#### RECORDED INFORMATION
━━━━━━━━━━━━━━━━
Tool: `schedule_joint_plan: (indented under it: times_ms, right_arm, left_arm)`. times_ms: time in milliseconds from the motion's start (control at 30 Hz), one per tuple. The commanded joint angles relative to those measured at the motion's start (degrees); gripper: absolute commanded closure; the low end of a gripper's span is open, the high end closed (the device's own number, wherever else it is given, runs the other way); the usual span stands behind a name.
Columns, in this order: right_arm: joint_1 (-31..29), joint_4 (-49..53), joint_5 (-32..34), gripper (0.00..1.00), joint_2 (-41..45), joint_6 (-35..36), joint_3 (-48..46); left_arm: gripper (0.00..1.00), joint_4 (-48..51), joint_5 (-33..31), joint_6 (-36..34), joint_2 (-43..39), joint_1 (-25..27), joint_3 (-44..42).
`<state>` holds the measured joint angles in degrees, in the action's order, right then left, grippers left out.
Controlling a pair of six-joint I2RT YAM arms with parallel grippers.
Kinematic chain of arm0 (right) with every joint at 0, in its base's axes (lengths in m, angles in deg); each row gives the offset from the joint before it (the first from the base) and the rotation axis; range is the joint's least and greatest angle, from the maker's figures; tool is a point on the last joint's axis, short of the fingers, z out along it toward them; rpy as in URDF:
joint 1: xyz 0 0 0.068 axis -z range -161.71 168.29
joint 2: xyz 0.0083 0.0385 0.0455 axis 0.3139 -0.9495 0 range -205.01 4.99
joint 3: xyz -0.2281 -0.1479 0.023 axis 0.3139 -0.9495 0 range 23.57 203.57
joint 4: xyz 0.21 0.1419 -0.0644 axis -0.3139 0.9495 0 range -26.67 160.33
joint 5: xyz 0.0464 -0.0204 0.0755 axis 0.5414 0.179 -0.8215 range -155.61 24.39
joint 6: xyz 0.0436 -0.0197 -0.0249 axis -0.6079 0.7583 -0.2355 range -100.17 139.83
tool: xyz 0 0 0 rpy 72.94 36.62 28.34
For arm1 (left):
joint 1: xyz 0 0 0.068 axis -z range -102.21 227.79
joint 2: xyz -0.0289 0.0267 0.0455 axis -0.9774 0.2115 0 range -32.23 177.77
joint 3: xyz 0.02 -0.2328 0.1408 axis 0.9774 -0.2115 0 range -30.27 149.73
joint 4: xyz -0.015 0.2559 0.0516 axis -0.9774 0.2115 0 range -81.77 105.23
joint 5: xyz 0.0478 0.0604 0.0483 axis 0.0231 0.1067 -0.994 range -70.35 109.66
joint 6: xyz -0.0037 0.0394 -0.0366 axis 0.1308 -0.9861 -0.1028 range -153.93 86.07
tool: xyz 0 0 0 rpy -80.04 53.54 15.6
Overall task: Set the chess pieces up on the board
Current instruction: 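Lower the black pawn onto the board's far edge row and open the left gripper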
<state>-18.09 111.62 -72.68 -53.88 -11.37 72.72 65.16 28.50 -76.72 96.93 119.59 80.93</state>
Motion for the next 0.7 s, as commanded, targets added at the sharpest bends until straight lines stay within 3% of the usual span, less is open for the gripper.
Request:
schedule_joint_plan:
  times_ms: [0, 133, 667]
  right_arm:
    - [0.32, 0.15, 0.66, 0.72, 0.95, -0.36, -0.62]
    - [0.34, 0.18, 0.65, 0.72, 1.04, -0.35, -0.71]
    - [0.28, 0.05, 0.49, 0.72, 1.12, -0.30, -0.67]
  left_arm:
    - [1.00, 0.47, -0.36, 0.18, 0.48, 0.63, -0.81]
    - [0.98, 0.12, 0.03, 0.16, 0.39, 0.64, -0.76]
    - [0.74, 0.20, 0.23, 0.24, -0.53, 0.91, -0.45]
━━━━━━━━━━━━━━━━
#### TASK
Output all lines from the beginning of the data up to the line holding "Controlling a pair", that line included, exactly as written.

#### YOUR RESPONSE
Tool: `schedule_joint_plan: (indented under it: times_ms, right_arm, left_arm)`. times_ms: time in milliseconds from the motion's start (control at 30 Hz), one per tuple. The commanded joint angles relative to those measured at the motion's start (degrees); gripper: absolute commanded closure; the low end of a gripper's span is open, the high end closed (the device's own number, wherever else it is given, runs the other way); the usual span stands behind a name.
Columns, in this order: right_arm: joint_1 (-31..29), joint_4 (-49..53), joint_5 (-32..34), gripper (0.00..1.00), joint_2 (-41..45), joint_6 (-35..36), joint_3 (-48..46); left_arm: gripper (0.00..1.00), joint_4 (-48..51), joint_5 (-33..31), joint_6 (-36..34), joint_2 (-43..39), joint_1 (-25..27), joint_3 (-44..42).
`<state>` holds the measured joint angles in degrees, in the action's order, right then left, grippers left out.
Controlling a pair of six-joint I2RT YAM arms with parallel grippers.

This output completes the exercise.